WORK TO BE COMPLETED: Retype exactly the lines below, beginning with the first and ending with the line where "Picture: 672 x" appears.

START EXERCISE DATA

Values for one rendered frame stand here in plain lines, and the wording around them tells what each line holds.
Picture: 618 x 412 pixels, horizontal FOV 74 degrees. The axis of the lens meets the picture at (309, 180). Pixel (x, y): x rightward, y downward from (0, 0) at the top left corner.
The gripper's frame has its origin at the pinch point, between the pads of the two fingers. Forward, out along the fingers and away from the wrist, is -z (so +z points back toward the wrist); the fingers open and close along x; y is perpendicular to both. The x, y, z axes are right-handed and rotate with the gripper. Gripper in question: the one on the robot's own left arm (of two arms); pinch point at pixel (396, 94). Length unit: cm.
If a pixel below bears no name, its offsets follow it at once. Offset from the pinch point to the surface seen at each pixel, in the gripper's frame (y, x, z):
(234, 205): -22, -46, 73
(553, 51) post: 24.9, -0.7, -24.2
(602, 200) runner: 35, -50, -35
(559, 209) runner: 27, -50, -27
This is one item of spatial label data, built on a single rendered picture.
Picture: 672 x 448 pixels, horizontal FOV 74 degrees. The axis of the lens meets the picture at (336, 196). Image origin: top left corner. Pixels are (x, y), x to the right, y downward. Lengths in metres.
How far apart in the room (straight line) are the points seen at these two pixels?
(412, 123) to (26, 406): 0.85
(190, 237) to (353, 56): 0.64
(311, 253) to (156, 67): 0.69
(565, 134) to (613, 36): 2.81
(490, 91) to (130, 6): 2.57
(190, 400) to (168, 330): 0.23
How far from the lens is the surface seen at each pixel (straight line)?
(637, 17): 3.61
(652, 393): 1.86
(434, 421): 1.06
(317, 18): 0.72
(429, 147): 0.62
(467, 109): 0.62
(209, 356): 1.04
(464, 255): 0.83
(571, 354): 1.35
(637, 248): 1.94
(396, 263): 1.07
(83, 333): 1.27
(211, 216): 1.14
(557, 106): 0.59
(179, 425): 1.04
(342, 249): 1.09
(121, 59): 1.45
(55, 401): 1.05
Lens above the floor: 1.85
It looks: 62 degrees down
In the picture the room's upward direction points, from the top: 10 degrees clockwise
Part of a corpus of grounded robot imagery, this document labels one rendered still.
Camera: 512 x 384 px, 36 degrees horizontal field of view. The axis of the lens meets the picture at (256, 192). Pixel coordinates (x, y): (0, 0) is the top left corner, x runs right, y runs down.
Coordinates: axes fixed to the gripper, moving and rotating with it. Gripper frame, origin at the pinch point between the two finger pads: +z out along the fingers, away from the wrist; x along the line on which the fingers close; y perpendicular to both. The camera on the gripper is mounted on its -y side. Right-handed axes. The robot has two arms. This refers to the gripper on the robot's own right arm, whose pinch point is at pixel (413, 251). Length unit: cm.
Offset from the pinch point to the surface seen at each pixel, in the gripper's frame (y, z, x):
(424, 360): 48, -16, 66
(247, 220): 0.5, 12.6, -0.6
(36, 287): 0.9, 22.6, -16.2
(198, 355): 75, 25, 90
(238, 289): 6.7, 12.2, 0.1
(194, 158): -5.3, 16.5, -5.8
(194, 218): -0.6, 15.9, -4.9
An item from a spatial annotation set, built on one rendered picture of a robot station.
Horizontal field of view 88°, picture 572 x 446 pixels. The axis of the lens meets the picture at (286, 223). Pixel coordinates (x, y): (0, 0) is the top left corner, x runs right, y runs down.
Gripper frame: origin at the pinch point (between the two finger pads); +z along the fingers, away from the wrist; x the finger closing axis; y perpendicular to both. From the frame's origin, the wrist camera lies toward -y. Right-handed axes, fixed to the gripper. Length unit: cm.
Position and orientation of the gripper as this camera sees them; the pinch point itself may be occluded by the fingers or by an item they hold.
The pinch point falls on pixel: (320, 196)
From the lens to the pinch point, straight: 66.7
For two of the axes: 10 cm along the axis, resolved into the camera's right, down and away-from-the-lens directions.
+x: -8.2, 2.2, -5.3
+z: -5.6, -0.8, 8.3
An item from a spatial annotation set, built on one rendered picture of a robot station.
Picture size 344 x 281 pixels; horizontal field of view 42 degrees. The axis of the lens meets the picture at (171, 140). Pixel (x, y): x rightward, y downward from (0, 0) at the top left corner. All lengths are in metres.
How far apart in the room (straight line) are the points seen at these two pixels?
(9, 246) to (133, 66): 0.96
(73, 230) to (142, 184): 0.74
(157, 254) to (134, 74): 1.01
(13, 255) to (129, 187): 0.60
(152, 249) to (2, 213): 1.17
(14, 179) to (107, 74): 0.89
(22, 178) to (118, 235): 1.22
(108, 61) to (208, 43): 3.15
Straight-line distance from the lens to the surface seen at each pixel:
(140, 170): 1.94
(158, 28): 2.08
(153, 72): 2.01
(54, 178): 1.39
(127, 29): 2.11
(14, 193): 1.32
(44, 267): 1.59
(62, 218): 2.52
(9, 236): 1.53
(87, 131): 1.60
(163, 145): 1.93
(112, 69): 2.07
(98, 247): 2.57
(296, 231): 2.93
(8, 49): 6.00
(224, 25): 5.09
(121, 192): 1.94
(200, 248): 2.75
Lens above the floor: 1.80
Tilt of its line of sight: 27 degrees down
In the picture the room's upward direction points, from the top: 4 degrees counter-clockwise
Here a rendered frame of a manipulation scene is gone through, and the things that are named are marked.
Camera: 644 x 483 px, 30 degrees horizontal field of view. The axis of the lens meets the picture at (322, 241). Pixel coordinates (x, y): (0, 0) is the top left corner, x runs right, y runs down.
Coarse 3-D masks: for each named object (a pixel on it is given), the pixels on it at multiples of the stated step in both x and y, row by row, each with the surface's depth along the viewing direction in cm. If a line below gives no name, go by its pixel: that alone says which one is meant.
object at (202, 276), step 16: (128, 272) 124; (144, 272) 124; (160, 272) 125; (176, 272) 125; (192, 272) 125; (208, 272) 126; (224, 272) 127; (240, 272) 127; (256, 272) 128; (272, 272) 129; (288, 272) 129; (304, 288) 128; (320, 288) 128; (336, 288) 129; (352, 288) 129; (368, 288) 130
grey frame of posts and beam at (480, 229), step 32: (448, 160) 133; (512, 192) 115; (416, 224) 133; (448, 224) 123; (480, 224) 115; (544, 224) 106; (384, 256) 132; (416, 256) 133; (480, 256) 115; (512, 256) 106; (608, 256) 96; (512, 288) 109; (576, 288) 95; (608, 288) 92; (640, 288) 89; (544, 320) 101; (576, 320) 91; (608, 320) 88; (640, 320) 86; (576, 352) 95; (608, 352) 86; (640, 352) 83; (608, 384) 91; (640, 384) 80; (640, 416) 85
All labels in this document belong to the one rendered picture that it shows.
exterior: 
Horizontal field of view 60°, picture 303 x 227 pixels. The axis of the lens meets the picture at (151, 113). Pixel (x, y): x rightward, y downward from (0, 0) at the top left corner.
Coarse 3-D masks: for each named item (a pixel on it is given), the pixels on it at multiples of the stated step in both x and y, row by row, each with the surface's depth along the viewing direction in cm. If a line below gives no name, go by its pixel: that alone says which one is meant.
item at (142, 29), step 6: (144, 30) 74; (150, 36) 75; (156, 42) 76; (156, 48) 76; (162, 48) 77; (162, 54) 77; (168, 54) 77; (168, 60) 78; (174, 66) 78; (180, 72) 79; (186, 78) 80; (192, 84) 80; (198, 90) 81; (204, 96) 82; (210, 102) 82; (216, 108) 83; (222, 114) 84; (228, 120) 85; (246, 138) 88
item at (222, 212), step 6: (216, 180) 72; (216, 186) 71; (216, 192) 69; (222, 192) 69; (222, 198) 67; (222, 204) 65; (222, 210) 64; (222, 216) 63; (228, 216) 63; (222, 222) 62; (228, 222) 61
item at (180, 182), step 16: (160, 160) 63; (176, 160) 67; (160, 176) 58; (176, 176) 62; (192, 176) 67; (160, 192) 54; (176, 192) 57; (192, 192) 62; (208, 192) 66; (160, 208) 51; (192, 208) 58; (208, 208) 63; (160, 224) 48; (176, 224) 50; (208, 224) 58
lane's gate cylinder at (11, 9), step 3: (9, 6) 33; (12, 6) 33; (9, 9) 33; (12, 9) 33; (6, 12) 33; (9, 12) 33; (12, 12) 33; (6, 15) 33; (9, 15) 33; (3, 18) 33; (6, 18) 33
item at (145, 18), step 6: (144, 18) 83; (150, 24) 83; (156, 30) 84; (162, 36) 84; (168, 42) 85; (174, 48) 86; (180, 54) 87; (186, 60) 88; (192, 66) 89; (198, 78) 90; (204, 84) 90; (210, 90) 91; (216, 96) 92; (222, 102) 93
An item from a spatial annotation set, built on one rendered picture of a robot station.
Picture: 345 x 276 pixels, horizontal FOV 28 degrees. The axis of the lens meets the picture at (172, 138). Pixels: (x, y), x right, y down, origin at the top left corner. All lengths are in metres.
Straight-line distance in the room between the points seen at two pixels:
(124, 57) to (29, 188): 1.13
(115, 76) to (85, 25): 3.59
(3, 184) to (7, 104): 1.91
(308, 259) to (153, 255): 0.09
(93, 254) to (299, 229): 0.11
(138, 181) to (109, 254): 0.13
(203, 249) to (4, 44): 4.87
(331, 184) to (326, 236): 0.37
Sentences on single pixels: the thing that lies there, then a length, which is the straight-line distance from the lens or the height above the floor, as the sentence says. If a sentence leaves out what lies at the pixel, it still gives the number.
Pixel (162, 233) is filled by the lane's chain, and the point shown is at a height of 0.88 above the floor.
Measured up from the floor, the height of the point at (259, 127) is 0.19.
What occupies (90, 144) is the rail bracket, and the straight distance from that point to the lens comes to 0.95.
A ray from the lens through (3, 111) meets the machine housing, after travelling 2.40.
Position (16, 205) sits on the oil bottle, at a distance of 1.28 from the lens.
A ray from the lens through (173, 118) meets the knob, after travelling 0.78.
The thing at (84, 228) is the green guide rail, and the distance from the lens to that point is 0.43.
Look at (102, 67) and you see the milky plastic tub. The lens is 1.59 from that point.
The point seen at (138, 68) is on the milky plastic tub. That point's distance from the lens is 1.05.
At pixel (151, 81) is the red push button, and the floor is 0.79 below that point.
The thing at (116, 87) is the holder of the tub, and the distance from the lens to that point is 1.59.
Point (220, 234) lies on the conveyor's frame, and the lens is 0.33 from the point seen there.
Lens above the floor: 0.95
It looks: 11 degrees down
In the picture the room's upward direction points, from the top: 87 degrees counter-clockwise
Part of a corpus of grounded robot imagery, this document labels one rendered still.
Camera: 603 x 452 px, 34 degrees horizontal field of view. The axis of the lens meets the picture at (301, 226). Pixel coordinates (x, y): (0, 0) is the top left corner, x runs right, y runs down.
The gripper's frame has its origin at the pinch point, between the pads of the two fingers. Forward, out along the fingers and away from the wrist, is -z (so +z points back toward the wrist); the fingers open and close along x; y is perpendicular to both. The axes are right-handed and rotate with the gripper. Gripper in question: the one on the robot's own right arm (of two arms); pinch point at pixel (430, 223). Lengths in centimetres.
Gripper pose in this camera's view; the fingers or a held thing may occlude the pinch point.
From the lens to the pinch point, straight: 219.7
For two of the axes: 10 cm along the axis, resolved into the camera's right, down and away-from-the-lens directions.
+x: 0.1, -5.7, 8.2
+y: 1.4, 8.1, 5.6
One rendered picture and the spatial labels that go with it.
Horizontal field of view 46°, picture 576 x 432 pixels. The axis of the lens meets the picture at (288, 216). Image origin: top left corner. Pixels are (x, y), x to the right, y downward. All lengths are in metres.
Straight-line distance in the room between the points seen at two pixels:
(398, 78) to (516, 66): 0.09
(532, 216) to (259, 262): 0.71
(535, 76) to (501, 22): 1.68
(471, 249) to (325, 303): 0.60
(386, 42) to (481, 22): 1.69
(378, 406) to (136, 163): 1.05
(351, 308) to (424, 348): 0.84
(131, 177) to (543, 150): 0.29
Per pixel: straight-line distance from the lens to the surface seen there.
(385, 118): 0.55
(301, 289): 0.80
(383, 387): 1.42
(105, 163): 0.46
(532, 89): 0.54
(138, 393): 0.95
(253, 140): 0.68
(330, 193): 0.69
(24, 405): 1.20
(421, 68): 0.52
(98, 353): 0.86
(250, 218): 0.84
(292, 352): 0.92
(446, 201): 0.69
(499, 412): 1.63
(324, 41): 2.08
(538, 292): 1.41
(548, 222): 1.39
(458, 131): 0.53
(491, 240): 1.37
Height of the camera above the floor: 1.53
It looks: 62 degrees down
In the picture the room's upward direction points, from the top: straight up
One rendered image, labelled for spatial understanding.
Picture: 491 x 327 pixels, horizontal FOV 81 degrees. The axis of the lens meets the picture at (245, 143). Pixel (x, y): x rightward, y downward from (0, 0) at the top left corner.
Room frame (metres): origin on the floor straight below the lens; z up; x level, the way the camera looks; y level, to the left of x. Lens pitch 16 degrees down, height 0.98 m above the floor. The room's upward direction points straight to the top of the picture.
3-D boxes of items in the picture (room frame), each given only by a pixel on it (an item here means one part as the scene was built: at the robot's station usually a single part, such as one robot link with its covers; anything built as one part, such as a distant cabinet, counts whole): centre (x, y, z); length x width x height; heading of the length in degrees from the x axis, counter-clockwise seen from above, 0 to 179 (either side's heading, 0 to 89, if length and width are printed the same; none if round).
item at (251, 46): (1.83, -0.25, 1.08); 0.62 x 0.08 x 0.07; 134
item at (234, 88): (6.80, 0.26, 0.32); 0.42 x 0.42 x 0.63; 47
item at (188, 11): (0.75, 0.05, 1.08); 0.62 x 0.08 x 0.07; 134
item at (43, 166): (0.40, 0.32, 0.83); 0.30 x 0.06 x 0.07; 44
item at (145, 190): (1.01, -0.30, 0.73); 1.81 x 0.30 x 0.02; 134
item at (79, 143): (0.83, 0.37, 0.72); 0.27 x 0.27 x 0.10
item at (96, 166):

END EXERCISE DATA

OUTPUT OF THE EXERCISE:
Values for one rendered frame stand here in plain lines, and the wording around them tells what each line holds.
Picture: 618 x 412 pixels, horizontal FOV 74 degrees. The axis of the lens meets the picture at (309, 180). Pixel (x, y): x rightward, y downward from (0, 0) at the top left corner.
The gripper's frame has its origin at the pinch point, between the pads of the two fingers. Forward, out along the fingers and away from the wrist, is -z (so +z points back toward the wrist); the fingers open and close along x; y is perpendicular to both. The x, y, z axes are right-handed and rotate with the gripper. Gripper in question: the one on the robot's own left arm (of two arms); pinch point at pixel (396, 94). Length unit: cm.
If a pixel below bears no name, its offsets follow it at once. Offset from the pinch point to the surface seen at each pixel, in the gripper's frame (y, x, z):
(234, 205): -22, -46, 73
(553, 51) post: 24.9, -0.7, -24.2
(602, 200) runner: 35, -50, -35
(559, 209) runner: 27, -50, -27
This is one item of spatial label data, built on a single rendered picture.
Picture: 672 x 448 pixels, horizontal FOV 74 degrees. The axis of the lens meets the picture at (336, 196). Image origin: top left corner. Pixels are (x, y), x to the right, y downward. Lengths in metres.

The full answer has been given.